5. Spider-Man: No Way Home (2021)

Spider-Man: No Way Home (2021)
Image Credit: Josephzbazin, licensed under CC BY-SA 4.0. Via Wikimedia Commons.

Few movies have caused the kind of crowd reactions No Way Home did when it hit theaters. Sony and Marvel Studios brought back beloved characters spanning two decades of Spider-Man films, and audiences absolutely lost their minds.

The theater-going experience became an event unlike anything in recent superhero history.

Tom Holland, Tobey Maguire, and Andrew Garfield sharing the screen together? Pure fan-service gold.

Beyond the nostalgia, the film delivers a genuinely emotional story about sacrifice and growing up. It grossed nearly 1.9 billion dollars worldwide, making it one of the highest-earning films of the entire decade so far.

Superhero movies rarely hit this hard emotionally.

6. Top Gun: Maverick (2022)

Top Gun: Maverick (2022)
Image Credit: Canal22, licensed under CC BY 3.0. Via Wikimedia Commons.

Nobody expected a sequel to a 1986 action movie to become one of the greatest blockbusters in Hollywood history, yet here we are. Tom Cruise returned as Pete “Maverick” Mitchell, now a seasoned instructor training a new squad of elite fighter pilots.

Every flight sequence was filmed using real aircraft, making the action feel jaw-droppingly real.

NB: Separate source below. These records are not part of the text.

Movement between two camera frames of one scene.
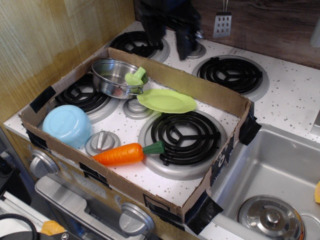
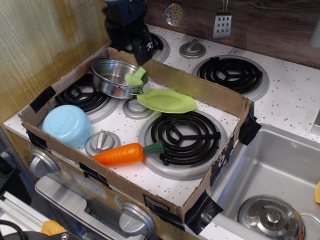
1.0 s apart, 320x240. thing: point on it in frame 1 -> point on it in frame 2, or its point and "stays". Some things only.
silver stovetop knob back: x=199 y=51 stays
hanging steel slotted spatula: x=222 y=24 stays
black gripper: x=156 y=19 -> x=125 y=20
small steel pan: x=109 y=80 stays
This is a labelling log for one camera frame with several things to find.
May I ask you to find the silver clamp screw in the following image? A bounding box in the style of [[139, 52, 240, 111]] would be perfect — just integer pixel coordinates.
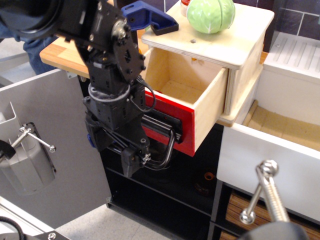
[[239, 159, 290, 225], [11, 126, 57, 153]]

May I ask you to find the brown round object on shelf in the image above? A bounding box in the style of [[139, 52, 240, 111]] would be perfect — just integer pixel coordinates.
[[194, 170, 216, 197]]

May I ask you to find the red front wooden drawer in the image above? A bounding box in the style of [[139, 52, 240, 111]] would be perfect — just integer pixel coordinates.
[[141, 47, 229, 157]]

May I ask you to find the blue black bar clamp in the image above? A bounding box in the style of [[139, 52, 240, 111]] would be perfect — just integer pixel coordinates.
[[121, 0, 179, 36]]

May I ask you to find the grey cabinet door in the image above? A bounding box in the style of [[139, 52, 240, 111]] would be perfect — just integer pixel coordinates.
[[0, 69, 109, 228]]

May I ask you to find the black cabinet frame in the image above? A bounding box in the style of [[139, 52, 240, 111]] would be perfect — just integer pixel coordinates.
[[78, 76, 320, 240]]

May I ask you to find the small red capped jar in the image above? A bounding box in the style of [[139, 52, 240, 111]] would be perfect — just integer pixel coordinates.
[[180, 0, 191, 17]]

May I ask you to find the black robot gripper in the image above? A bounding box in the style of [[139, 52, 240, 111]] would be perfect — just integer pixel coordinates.
[[83, 93, 151, 178]]

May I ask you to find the black cable bottom left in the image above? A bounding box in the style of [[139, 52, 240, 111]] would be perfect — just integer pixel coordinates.
[[0, 217, 26, 240]]

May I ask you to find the green toy cabbage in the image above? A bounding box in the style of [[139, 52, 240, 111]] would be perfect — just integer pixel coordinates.
[[186, 0, 236, 34]]

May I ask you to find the white sink basin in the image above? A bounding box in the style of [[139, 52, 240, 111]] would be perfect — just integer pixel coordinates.
[[217, 32, 320, 221]]

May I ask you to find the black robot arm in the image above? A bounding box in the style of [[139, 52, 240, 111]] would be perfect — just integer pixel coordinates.
[[0, 0, 151, 178]]

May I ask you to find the silver clamp screw left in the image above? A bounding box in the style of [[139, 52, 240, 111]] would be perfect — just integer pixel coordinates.
[[11, 126, 57, 153]]

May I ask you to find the light plywood box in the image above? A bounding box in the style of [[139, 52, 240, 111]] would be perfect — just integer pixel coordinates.
[[142, 3, 275, 119]]

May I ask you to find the person leg in jeans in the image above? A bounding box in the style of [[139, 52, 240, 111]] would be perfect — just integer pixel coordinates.
[[0, 23, 58, 75]]

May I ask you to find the silver clamp screw right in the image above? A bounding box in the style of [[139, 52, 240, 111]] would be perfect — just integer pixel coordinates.
[[239, 159, 290, 225]]

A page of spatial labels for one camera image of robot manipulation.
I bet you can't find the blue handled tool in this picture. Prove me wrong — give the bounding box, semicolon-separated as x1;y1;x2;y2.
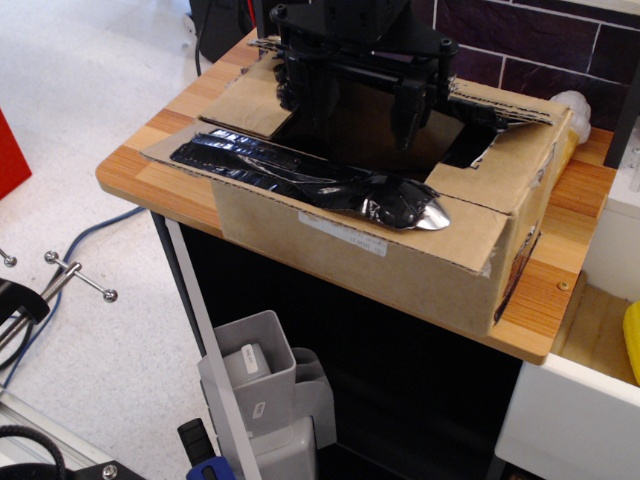
177;418;236;480

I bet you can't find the aluminium frame rail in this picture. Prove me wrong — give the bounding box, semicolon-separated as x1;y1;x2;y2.
1;390;141;479

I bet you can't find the yellow object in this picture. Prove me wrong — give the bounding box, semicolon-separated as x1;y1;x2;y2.
623;302;640;383

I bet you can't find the black coiled cable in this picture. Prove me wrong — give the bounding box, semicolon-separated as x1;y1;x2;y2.
0;424;66;480

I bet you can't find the white drawer unit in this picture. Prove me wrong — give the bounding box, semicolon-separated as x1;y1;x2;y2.
496;141;639;479

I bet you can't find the black device with cables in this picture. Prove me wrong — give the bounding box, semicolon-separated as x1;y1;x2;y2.
189;0;256;76

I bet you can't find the grey square bin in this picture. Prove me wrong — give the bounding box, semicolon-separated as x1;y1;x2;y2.
213;310;295;449

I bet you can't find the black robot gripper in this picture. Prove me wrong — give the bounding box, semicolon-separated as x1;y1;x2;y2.
269;1;459;156

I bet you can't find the red box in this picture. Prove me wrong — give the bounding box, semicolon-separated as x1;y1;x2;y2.
0;113;32;199

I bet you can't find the metal bar clamp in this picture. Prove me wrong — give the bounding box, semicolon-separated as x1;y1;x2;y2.
1;241;119;371

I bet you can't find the taped brown cardboard box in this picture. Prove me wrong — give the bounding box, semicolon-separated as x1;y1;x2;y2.
140;33;574;337

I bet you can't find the blue cable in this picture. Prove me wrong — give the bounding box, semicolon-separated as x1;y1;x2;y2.
0;204;149;391

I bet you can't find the grey plastic container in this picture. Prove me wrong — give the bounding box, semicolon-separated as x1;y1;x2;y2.
251;348;337;479

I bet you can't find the white plastic bag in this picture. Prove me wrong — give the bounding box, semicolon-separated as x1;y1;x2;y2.
551;90;591;145

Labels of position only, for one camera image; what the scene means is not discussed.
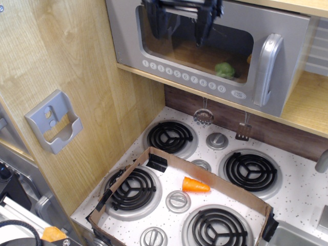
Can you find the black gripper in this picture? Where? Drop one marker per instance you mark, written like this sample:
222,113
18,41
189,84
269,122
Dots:
158,19

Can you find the silver toy microwave door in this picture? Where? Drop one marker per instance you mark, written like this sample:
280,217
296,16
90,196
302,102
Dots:
278,41

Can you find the green toy broccoli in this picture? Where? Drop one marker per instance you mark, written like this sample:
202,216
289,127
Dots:
224,70

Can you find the yellow toy corn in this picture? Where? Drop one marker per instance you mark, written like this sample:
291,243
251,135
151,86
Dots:
249,59

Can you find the hanging silver strainer spoon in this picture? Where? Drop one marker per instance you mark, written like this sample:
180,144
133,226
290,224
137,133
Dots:
203,116

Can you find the back left stove burner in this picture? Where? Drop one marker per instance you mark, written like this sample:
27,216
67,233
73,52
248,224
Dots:
172,136

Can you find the stove burner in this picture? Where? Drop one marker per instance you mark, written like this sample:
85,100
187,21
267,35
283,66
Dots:
253,171
216,225
137,197
172,136

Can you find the silver knob back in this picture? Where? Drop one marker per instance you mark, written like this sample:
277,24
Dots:
217,141

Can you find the hanging silver spatula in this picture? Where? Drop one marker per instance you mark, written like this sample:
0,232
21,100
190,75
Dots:
244,129

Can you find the silver knob small middle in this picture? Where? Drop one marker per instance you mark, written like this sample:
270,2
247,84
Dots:
202,164

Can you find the orange toy carrot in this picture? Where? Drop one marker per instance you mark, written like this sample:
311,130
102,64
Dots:
192,185

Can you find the back right stove burner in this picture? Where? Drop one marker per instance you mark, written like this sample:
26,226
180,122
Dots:
253,171

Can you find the front left stove burner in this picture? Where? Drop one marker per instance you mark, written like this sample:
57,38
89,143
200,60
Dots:
137,197

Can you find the silver knob centre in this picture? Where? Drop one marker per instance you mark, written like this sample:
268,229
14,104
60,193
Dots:
178,202

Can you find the grey faucet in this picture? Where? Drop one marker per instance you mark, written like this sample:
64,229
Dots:
322,163

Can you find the front right stove burner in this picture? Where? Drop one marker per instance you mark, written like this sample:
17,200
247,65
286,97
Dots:
216,225

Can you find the silver knob front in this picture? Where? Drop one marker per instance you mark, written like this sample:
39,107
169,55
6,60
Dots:
153,236

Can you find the brown cardboard barrier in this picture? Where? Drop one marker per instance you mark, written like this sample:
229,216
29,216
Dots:
171,171

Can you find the silver sink basin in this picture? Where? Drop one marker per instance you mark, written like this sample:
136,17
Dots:
288,235

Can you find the orange toy at bottom left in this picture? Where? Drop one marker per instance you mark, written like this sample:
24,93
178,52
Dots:
52,234

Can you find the grey wall phone holder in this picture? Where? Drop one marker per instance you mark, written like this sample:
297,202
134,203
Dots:
47,114

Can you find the grey oven door handle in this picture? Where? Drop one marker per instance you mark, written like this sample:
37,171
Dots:
48,209

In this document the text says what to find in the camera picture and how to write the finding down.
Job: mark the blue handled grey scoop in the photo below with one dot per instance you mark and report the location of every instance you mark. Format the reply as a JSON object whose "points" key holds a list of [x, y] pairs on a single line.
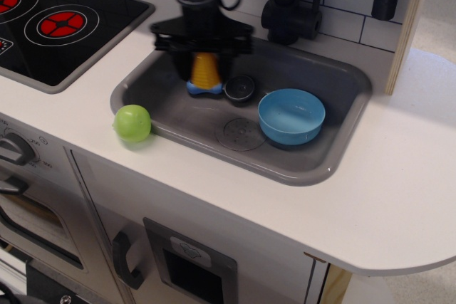
{"points": [[237, 89]]}

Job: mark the blue plastic bowl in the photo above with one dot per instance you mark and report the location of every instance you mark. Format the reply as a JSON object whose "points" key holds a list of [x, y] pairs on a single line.
{"points": [[291, 116]]}

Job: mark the grey dispenser panel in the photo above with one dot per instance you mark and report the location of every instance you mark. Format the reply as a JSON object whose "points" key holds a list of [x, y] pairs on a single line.
{"points": [[191, 267]]}

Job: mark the grey toy oven door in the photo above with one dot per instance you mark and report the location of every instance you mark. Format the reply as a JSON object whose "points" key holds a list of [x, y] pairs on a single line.
{"points": [[41, 219]]}

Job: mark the green toy apple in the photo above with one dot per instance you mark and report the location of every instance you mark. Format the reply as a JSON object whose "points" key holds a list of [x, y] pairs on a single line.
{"points": [[132, 123]]}

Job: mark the black toy faucet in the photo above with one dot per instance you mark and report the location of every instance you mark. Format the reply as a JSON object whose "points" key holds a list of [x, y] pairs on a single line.
{"points": [[287, 20]]}

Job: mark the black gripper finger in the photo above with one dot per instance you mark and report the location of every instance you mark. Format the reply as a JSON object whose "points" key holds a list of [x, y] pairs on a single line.
{"points": [[183, 63], [225, 62]]}

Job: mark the grey plastic sink basin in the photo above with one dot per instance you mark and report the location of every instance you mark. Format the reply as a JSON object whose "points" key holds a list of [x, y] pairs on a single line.
{"points": [[227, 130]]}

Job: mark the yellow toy corn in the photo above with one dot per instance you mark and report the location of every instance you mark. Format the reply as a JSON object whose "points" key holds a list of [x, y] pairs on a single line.
{"points": [[205, 74]]}

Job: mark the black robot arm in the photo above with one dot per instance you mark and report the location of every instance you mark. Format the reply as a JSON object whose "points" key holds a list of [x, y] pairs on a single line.
{"points": [[203, 28]]}

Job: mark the grey oven knob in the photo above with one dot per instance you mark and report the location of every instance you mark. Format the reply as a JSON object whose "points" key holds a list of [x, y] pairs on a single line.
{"points": [[15, 150]]}

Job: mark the black toy stovetop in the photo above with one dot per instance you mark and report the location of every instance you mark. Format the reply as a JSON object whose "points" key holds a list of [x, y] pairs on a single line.
{"points": [[48, 44]]}

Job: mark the wooden side panel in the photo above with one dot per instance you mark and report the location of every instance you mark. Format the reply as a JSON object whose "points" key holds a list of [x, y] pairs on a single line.
{"points": [[407, 33]]}

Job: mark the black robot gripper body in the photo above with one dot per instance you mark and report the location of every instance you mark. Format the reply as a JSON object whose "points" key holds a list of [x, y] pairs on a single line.
{"points": [[202, 27]]}

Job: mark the black cabinet door handle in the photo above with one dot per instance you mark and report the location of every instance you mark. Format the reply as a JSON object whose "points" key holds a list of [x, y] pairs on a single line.
{"points": [[120, 247]]}

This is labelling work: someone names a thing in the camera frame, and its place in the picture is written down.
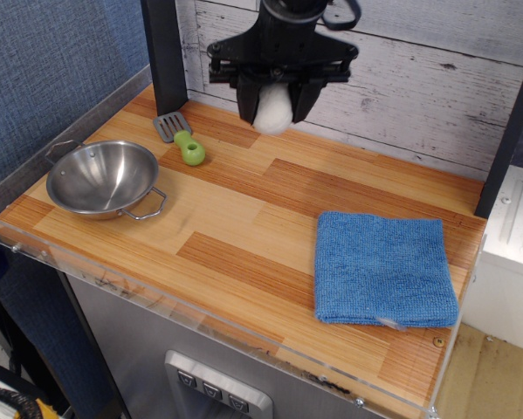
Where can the stainless steel toy cabinet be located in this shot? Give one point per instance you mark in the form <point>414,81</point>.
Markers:
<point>164,369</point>

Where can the stainless steel bowl with handles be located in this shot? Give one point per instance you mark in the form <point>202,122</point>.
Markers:
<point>104,180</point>

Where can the white sushi with black band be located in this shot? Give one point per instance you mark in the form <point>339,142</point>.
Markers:
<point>274,114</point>

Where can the blue folded cloth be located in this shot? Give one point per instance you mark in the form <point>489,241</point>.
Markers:
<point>371,270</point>

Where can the green handled grey spatula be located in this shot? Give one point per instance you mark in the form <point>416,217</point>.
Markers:
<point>173,128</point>

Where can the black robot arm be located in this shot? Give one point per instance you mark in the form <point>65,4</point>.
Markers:
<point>282,55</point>

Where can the dark vertical post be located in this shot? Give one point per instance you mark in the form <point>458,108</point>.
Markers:
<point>502,159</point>
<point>165,54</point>

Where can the white ribbed side appliance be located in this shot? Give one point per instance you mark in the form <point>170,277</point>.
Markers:
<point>493,303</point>

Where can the silver dispenser button panel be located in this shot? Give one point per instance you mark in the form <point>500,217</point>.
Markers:
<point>201,391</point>

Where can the dark left vertical post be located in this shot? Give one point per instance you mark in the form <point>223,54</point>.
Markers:
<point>165,54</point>

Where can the yellow object at corner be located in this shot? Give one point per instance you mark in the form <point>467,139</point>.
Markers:
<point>46,411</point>

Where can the dark right vertical post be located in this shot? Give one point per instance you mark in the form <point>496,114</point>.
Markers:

Grossing over 1.4 billion dollars globally, Top Gun: Maverick saved the theatrical moviegoing experience at a time when streaming threatened to take over everything. Critics praised it as a rare sequel that actually surpasses the original.

It also earned a Best Picture nomination, a first for the franchise. Respect.

7. The Banshees of Inisherin (2022)

The Banshees of Inisherin (2022)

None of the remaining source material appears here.